## Task item:
Show every line of the data below that includes the word "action".

##############################

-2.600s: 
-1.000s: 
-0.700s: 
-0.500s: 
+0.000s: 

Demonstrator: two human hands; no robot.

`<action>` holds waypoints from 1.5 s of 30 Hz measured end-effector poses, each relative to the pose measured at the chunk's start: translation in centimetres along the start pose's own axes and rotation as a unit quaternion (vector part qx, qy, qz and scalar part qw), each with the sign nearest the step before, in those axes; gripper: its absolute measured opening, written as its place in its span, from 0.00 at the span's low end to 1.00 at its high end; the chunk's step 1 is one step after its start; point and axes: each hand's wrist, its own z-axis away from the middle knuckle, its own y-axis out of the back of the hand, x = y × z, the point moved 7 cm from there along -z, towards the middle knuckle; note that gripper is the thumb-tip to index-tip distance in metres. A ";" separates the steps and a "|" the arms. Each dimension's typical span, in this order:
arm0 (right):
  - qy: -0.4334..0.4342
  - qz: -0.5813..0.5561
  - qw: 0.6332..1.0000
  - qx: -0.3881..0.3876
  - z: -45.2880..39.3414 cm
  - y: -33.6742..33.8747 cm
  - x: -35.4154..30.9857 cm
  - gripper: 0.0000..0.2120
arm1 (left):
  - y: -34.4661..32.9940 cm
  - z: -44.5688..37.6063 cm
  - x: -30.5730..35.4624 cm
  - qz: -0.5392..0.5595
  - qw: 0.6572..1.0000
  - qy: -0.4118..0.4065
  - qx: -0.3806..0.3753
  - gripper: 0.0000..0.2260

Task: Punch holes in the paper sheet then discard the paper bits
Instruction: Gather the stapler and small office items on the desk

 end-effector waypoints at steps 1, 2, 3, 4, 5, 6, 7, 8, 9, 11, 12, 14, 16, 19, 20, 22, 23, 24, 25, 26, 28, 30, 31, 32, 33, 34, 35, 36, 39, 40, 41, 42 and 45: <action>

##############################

## Reply:
`<action>` holds waypoints from 1.5 s of 30 Hz measured end-effector poses, each relative to the pose measured at the chunk's start: translation in centimetres along the start pose's own axes and rotation as a unit quaternion (vector part qx, qy, qz and scalar part qw), each with the sign nearest the step before, in those axes; gripper: its absolute measured opening, written as its place in its span, from 0.00 at the span's low end to 1.00 at its high end; the chunk's step 1 is one step after its start; point and axes: each hand's wrist, its own z-axis away from the middle knuckle, its own y-axis out of the back of the hand, x = y × z, the point moved 7 cm from there along -z, towards the middle knuckle; note that gripper is the thumb-tip to index-tip distance in metres. A ";" separates the steps and a "|" the arms. Each dimension's typical span, in this order:
 end-effector waypoints at steps 1, 2, 3, 4, 5, 6, 7, 8, 9, 11, 12, 14, 16, 19, 20, 22, 23, 24, 25, 26, 28, 30, 31, 32, 33, 34, 35, 36, 39, 40, 41, 42 and 45: <action>

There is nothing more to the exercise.